(Work to be completed):
All records are to be printed again exactly as they appear.

=== Information ===

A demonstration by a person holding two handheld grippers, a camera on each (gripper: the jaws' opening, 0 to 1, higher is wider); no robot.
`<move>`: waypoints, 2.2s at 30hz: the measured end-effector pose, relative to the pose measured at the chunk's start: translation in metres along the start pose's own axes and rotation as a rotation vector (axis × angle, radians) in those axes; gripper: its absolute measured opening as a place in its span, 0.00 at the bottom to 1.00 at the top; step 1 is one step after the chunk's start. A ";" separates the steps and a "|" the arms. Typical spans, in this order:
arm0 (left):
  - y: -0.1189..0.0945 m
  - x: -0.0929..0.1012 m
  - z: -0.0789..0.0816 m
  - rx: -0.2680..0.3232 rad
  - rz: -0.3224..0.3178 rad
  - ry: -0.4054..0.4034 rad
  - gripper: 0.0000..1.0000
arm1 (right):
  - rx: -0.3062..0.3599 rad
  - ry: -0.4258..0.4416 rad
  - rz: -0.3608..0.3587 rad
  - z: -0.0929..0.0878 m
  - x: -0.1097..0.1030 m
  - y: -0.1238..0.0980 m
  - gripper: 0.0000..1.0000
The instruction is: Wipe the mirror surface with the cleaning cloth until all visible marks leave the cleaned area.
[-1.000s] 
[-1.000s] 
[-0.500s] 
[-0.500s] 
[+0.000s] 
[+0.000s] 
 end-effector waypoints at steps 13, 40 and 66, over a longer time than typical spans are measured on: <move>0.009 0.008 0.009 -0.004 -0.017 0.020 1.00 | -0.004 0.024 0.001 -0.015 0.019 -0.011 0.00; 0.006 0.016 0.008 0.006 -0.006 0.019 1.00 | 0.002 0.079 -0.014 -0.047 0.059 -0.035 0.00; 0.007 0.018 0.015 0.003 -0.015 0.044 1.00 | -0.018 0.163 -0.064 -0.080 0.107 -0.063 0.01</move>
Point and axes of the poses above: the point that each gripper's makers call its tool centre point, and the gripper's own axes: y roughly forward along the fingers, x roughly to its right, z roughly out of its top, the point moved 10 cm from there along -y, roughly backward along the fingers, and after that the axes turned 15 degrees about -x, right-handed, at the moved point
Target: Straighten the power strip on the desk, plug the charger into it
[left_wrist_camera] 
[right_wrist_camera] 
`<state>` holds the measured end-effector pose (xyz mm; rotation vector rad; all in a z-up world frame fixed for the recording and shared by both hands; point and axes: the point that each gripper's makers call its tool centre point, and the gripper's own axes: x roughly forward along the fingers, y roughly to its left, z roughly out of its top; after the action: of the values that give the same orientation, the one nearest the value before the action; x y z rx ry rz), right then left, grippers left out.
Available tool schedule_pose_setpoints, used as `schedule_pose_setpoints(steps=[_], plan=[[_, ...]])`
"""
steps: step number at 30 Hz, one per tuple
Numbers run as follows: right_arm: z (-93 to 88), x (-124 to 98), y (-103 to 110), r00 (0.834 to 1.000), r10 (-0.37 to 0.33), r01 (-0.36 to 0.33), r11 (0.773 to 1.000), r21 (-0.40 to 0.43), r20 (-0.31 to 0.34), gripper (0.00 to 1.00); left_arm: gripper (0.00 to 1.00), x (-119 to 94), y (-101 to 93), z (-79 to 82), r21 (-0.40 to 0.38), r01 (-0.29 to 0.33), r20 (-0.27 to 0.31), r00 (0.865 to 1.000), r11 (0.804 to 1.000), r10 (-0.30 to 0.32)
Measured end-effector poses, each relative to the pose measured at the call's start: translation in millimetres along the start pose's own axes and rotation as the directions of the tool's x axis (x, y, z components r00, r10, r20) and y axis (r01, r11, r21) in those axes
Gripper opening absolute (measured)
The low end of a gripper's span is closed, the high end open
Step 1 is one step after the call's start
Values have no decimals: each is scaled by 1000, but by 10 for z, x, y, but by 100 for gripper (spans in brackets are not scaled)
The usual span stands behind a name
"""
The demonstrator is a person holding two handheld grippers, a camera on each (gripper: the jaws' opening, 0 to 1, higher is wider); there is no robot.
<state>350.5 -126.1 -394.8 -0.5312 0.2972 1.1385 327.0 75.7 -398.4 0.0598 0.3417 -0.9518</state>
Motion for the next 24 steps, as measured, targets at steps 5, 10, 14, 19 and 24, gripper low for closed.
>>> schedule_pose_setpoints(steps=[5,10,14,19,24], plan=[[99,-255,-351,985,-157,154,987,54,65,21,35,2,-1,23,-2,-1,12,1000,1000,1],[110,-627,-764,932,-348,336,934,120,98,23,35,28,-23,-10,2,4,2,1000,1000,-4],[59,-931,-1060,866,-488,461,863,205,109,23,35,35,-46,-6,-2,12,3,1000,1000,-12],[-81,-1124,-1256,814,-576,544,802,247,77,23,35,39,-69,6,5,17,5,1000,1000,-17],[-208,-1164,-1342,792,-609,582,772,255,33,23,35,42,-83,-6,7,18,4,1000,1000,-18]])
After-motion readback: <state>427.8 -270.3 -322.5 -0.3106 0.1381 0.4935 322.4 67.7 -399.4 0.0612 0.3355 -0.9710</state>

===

(Expected output):
A demonstration by a person holding two handheld grippers, a camera on each (gripper: the jaws' opening, 0 to 1, higher is wider); no robot.
`<move>`: waypoints, 2.2s at 30hz: the measured end-effector pose, relative to the pose measured at the chunk's start: translation in metres along the start pose's own axes and rotation as a rotation vector (axis × angle, radians) in those axes; gripper: its absolute measured opening as a place in its span, 0.00 at the bottom to 1.00 at the top; step 1 is one step after the chunk's start. A ";" separates the steps and a "|" the arms. Typical spans, in this order:
arm0 (left):
  - y: -0.1189..0.0945 m
  - x: -0.0929..0.1012 m
  - z: -0.0789..0.0816 m
  - rx: -0.2680..0.3232 rad
  - rz: -0.3224..0.3178 rad
  - ry: -0.4054..0.4034 rad
  - gripper: 0.0000..1.0000
arm1 (right):
  - rx: -0.3062..0.3599 rad
  - ry: -0.4258..0.4416 rad
  - rz: -0.3608..0.3587 rad
  - z: -0.0929..0.0878 m
  - x: -0.1097..0.1030 m
  - y: -0.1238..0.0980 m
  - gripper: 0.0000..1.0000
The instruction is: Wipe the mirror surface with the cleaning cloth until all visible marks leave the cleaned area.
[-1.000s] 
[-1.000s] 
[-0.500s] 
[-0.500s] 
[+0.000s] 
[+0.000s] 
 end-effector waypoints at steps 13, 40 and 66, over a longer time than typical spans are measured on: <move>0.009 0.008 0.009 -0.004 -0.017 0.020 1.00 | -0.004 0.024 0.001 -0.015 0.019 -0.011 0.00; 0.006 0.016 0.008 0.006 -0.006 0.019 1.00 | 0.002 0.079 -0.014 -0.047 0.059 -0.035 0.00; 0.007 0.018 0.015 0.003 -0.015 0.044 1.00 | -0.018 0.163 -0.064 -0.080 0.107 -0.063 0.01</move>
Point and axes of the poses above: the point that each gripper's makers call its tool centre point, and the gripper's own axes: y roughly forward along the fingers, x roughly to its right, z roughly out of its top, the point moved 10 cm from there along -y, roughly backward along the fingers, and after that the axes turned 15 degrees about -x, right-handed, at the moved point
Target: Straighten the power strip on the desk, plug the charger into it
[left_wrist_camera] 
[right_wrist_camera] 
`<state>` holds the measured end-effector pose (xyz mm; rotation vector rad; all in a z-up world frame fixed for the recording and shared by both hands; point and axes: the point that each gripper's makers call its tool centre point, and the gripper's own axes: x roughly forward along the fingers, y roughly to its left, z roughly out of its top; after the action: of the values that give the same orientation, the one nearest the value before the action; x y z rx ry rz), right then left, grippers left out.
Available tool schedule_pose_setpoints, used as `schedule_pose_setpoints(steps=[_], plan=[[_, ...]])`
"""
steps: step number at 30 Hz, one per tuple
Numbers run as follows: right_arm: z (-93 to 88), x (-124 to 98), y (-103 to 110), r00 (0.834 to 1.000), r10 (-0.37 to 0.33), r01 (-0.36 to 0.33), r11 (0.773 to 1.000), r21 (-0.40 to 0.43), r20 (-0.31 to 0.34), gripper (0.00 to 1.00); left_arm: gripper (0.00 to 1.00), x (-119 to 94), y (-101 to 93), z (-79 to 82), r21 (-0.40 to 0.38), r01 (-0.29 to 0.33), r20 (-0.27 to 0.31), r00 (0.865 to 1.000), r11 (0.804 to 1.000), r10 (-0.30 to 0.32)
Measured end-effector poses, each relative to the pose measured at the call's start: translation in millimetres along the start pose's own axes and rotation as the directions of the tool's x axis (x, y, z components r00, r10, r20) and y axis (r01, r11, r21) in those axes
Gripper opening absolute (measured)
The low end of a gripper's span is closed, the high end open
Step 1 is one step after the call's start
Values have no decimals: each is scaled by 1000, but by 10 for z, x, y, but by 100 for gripper (spans in brackets are not scaled)
The usual span stands behind a name
"""
The demonstrator is a person holding two handheld grippers, a camera on each (gripper: the jaws' opening, 0 to 1, higher is wider); there is no robot.
<state>350.5 -126.1 -394.8 -0.5312 0.2972 1.1385 327.0 75.7 -398.4 0.0598 0.3417 -0.9518</state>
Motion for the next 24 steps, as measured, targets at steps 5, 10, 14, 19 and 24, gripper low for closed.
>>> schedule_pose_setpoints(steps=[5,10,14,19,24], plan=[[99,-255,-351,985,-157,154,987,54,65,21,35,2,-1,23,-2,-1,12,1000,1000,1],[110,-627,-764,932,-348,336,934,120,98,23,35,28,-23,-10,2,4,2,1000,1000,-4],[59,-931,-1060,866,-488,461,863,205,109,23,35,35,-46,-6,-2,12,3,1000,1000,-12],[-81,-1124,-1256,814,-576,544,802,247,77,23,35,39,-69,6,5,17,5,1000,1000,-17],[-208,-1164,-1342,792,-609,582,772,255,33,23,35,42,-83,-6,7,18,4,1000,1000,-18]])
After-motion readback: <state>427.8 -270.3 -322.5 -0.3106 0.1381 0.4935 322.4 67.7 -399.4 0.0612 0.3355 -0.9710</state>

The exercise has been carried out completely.